#### Work to be completed:
Each record must be printed again exactly as it appears.

=== Records to use ===

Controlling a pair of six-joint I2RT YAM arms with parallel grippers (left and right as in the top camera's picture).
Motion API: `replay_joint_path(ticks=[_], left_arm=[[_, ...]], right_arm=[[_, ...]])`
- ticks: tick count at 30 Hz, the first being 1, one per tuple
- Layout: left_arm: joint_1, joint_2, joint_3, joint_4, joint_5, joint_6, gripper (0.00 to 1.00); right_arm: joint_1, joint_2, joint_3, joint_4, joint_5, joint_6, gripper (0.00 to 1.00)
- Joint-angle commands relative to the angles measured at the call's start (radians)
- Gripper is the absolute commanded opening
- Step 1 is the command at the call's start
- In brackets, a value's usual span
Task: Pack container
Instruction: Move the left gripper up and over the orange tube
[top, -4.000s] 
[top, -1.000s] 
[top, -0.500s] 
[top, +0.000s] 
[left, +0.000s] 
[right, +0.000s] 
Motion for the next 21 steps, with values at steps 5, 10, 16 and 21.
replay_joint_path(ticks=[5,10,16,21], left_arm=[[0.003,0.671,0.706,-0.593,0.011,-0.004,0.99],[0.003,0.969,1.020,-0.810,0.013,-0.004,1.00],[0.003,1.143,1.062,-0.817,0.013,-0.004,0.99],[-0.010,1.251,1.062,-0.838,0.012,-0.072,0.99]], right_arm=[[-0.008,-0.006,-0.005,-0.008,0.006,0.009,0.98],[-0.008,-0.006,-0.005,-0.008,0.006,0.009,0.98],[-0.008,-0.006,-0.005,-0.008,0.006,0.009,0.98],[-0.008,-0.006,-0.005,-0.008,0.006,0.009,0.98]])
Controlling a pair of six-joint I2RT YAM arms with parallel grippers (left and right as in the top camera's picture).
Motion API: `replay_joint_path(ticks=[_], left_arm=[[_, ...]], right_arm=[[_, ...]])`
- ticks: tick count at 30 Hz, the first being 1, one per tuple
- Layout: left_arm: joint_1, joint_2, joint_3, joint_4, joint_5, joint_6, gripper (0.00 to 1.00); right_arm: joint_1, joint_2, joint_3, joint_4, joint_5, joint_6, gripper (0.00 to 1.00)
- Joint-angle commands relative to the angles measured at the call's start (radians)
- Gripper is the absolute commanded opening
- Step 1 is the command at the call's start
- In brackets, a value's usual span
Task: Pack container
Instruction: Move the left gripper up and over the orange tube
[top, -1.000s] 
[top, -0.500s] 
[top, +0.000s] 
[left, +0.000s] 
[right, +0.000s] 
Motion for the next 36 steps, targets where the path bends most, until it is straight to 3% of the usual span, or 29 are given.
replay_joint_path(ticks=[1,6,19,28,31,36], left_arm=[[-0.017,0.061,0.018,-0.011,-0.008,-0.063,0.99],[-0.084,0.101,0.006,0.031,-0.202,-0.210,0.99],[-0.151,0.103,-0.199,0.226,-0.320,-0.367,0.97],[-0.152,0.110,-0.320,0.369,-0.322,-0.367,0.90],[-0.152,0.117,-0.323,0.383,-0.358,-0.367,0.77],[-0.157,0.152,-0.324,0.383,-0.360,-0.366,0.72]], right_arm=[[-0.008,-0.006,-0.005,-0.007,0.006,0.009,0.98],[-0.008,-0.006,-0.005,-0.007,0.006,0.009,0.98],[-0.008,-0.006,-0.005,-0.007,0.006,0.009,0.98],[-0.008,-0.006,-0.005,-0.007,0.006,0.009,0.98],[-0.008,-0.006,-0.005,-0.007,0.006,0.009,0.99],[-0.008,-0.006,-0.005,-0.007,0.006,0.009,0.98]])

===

#### Reply:
Controlling a pair of six-joint I2RT YAM arms with parallel grippers (left and right as in the top camera's picture).
Motion API: `replay_joint_path(ticks=[_], left_arm=[[_, ...]], right_arm=[[_, ...]])`
- ticks: tick count at 30 Hz, the first being 1, one per tuple
- Layout: left_arm: joint_1, joint_2, joint_3, joint_4, joint_5, joint_6, gripper (0.00 to 1.00); right_arm: joint_1, joint_2, joint_3, joint_4, joint_5, joint_6, gripper (0.00 to 1.00)
- Joint-angle commands relative to the angles measured at the call's start (radians)
- Gripper is the absolute commanded opening
- Step 1 is the command at the call's start
- In brackets, a value's usual span
Task: Pack container
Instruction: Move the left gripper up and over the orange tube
[top, -4.000s] 
[top, -1.000s] 
[top, -0.500s] 
[top, +0.000s] 
[left, +0.000s] 
[right, +0.000s] 
Motion for the next 21 steps, with values at steps 5, 10, 16 and 21.
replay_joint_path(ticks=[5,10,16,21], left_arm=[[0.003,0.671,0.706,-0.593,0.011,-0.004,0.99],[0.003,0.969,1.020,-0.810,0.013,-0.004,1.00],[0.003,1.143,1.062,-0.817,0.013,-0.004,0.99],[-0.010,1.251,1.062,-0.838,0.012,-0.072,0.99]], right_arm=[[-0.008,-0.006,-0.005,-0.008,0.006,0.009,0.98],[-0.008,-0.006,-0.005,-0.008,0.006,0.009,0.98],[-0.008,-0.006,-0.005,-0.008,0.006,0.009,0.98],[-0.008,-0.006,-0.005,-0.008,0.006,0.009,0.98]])
Controlling a pair of six-joint I2RT YAM arms with parallel grippers (left and right as in the top camera's picture).
Motion API: `replay_joint_path(ticks=[_], left_arm=[[_, ...]], right_arm=[[_, ...]])`
- ticks: tick count at 30 Hz, the first being 1, one per tuple
- Layout: left_arm: joint_1, joint_2, joint_3, joint_4, joint_5, joint_6, gripper (0.00 to 1.00); right_arm: joint_1, joint_2, joint_3, joint_4, joint_5, joint_6, gripper (0.00 to 1.00)
- Joint-angle commands relative to the angles measured at the call's start (radians)
- Gripper is the absolute commanded opening
- Step 1 is the command at the call's start
- In brackets, a value's usual span
Task: Pack container
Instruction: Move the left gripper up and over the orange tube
[top, -1.000s] 
[top, -0.500s] 
[top, +0.000s] 
[left, +0.000s] 
[right, +0.000s] 
Motion for the next 36 steps, targets where the path bends most, until it is straight to 3% of the usual span, or 29 are given.
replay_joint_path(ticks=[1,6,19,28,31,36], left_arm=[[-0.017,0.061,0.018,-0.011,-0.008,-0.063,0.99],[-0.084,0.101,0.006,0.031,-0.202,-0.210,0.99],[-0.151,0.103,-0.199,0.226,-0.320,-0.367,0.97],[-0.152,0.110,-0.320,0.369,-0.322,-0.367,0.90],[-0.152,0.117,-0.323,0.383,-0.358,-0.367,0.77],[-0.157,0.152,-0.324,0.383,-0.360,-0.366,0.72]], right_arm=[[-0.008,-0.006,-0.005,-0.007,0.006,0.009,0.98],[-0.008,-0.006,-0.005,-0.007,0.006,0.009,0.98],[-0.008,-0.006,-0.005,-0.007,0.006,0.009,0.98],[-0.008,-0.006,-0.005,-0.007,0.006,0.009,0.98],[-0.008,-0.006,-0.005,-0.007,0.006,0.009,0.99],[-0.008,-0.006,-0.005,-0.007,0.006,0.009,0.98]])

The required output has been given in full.